It still sounds like an uninitialized variable or a dangling pointer.
> I see. Actually, I think this is sufficient in most cases, especially
> with liquids.
Inter-particle collisions would probably just interfere with liquid-like
behavior.
> As for the "solid" particles - I don't think inter-particle collision
> and deflection would be at all expensive for spherical particles, and
> prohibitively expensive for most other shapes.
Actually, the only way I can think of doing it would also work for
arbitrary shaped objects(like meshes), but would be computationally
expensive for all of them. I suppose the cheapest one would be a
triangle, followed by triangle pairs, other simple, non-solid shapes,
and boxes.
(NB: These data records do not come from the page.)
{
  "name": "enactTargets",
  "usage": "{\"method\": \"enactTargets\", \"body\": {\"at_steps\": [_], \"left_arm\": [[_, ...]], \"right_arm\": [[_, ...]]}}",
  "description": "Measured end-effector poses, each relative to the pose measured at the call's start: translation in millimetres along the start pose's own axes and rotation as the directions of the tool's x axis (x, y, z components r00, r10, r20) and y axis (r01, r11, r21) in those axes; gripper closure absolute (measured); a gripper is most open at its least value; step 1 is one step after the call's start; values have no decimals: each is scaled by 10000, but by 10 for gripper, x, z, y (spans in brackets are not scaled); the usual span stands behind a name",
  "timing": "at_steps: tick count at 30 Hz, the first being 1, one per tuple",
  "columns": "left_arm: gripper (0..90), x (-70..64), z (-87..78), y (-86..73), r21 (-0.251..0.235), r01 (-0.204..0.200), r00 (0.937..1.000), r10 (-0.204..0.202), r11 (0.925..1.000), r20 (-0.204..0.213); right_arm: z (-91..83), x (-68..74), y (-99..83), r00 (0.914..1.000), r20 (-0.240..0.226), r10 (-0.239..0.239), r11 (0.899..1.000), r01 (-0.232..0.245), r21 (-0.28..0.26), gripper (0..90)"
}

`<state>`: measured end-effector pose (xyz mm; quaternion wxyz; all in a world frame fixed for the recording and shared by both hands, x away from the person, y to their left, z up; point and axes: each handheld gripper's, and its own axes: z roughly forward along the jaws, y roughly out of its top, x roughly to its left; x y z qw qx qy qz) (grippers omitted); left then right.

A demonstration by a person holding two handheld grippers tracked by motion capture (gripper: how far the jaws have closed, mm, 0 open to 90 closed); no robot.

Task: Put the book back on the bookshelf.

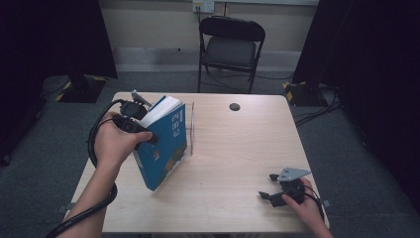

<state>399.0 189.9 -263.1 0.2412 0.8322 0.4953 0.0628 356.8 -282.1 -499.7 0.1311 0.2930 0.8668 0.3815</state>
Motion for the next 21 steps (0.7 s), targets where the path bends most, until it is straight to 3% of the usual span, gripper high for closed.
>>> {"method": "enactTargets", "body": {"at_steps": [6,8,21], "left_arm": [[619,-30,24,58,123,-127,9997,130,9998,-223],[619,-22,38,67,78,61,9998,-60,10000,-173],[619,-43,38,157,-11,208,9994,-208,9998,-277]], "right_arm": [[0,0,0,10000,-1,1,10000,-1,-1,177],[0,0,0,10000,-2,0,10000,0,-1,177],[0,0,0,10000,-2,-1,10000,1,-1,176]]}}
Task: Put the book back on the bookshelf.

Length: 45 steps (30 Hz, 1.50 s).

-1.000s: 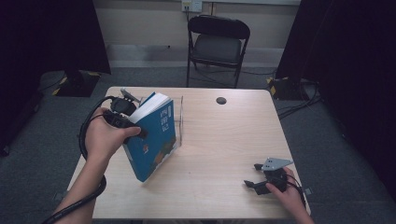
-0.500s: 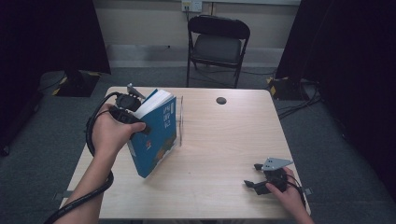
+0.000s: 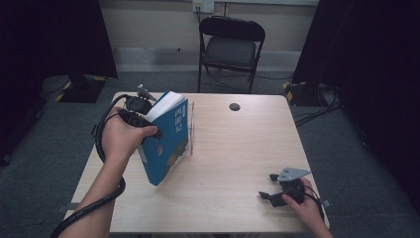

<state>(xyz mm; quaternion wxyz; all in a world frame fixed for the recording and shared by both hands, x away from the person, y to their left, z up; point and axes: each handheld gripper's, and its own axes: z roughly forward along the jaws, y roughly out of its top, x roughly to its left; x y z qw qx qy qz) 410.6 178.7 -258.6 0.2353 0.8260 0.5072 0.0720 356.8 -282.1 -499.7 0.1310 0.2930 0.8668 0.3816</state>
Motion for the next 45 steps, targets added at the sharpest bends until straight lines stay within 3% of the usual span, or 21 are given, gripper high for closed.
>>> {"method": "enactTargets", "body": {"at_steps": [18,45], "left_arm": [[619,-31,79,112,25,115,9999,-115,9999,-72],[620,6,63,166,-87,823,9962,-826,9966,-290]], "right_arm": [[0,0,0,10000,-2,1,10000,-1,2,176],[0,0,0,10000,2,-2,10000,2,2,177]]}}
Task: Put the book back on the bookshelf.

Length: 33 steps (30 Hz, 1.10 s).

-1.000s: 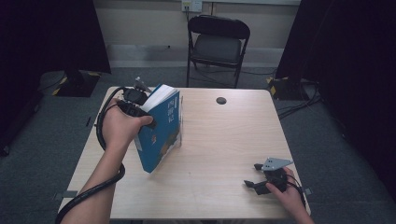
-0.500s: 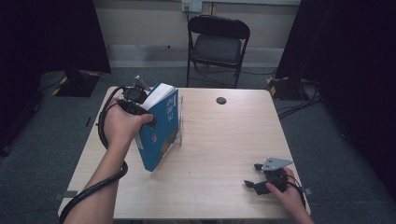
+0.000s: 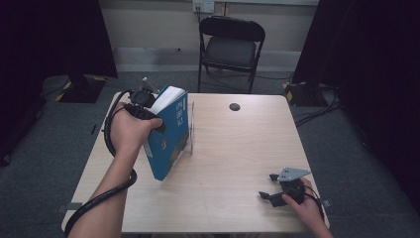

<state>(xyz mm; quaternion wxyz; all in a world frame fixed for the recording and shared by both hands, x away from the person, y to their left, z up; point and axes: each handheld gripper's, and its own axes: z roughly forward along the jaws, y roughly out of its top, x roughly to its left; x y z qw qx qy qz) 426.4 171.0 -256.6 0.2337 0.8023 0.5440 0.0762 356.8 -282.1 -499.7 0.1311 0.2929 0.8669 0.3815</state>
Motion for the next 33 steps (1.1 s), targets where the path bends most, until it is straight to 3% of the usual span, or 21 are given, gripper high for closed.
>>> {"method": "enactTargets", "body": {"at_steps": [24,33], "left_arm": [[619,28,117,98,-128,638,9975,-641,9979,-287],[620,-3,182,192,-91,579,9975,-582,9983,-412]], "right_arm": [[0,0,0,10000,1,-5,10000,5,-2,177],[-1,-1,0,10000,-12,-11,10000,11,7,176]]}}
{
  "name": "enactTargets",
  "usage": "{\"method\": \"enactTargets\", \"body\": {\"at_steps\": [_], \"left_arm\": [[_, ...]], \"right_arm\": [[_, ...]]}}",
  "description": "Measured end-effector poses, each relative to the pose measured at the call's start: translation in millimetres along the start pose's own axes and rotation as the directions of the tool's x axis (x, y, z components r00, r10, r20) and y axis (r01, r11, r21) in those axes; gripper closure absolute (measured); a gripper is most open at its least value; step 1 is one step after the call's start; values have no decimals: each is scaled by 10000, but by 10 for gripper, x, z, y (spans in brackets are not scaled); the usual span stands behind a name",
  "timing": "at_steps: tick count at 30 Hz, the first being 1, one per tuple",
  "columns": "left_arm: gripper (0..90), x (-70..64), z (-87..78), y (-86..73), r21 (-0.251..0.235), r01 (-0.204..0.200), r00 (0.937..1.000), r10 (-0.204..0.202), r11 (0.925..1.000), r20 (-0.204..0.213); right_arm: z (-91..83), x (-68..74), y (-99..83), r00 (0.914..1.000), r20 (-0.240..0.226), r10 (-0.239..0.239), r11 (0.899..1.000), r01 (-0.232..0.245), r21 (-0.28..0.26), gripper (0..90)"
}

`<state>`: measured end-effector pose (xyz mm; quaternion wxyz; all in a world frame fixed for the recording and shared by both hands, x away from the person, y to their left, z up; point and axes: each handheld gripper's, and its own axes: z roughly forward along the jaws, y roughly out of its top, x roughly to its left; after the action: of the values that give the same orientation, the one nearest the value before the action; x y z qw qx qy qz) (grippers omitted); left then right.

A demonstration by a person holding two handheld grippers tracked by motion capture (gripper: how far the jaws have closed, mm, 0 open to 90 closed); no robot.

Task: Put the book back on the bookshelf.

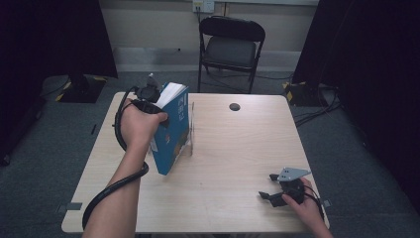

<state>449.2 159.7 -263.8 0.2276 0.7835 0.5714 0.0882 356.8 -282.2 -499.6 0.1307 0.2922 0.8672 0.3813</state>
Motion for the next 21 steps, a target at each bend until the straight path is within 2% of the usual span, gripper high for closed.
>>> {"method": "enactTargets", "body": {"at_steps": [3,17,21], "left_arm": [[620,4,26,20,-57,271,9996,-271,9996,-47],[620,-5,119,110,-87,364,9992,-365,9993,-151],[620,-21,133,131,-62,282,9994,-284,9996,-217]], "right_arm": [[0,0,0,10000,2,-4,10000,4,-3,177],[1,0,0,10000,2,-13,10000,13,-8,176],[-1,2,0,10000,4,7,10000,-7,13,177]]}}
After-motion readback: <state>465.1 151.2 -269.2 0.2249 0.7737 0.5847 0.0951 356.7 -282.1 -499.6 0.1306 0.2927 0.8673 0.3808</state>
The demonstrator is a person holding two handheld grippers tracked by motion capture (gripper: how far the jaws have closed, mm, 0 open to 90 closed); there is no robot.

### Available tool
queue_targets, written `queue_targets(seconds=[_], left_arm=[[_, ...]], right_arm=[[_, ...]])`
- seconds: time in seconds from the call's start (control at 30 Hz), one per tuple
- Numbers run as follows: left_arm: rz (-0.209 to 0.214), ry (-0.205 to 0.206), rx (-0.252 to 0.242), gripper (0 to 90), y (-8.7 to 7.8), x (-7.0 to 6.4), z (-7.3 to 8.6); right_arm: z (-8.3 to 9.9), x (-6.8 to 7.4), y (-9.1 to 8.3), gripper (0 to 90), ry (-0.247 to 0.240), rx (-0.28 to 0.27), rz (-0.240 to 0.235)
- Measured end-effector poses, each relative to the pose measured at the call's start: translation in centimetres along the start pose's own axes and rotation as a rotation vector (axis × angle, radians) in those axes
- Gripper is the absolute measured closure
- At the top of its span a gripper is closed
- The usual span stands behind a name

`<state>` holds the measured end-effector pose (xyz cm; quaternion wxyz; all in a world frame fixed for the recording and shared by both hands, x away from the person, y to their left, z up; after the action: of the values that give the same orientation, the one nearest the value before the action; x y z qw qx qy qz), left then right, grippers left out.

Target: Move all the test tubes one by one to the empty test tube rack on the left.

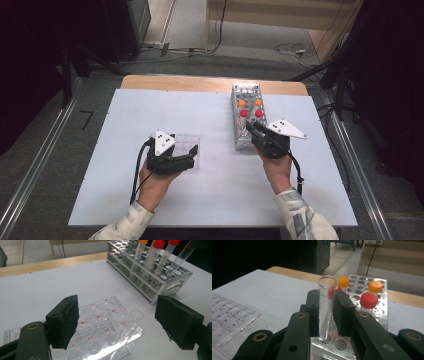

Spheres would definitely not be the cheapest.
I definitely need to learn more about rigid body dynamics before I try
this.
> What physical properties would be needed? Collision is easy,
> deflection and impact energy absorption too, friction I'm not so sure
> about... What else?
Impact energy absorption already exists, as elasticity. Friction
coefficient, shatter speed, geometry, etc. Internally, center of
gravity, angular velocity, a bounding box...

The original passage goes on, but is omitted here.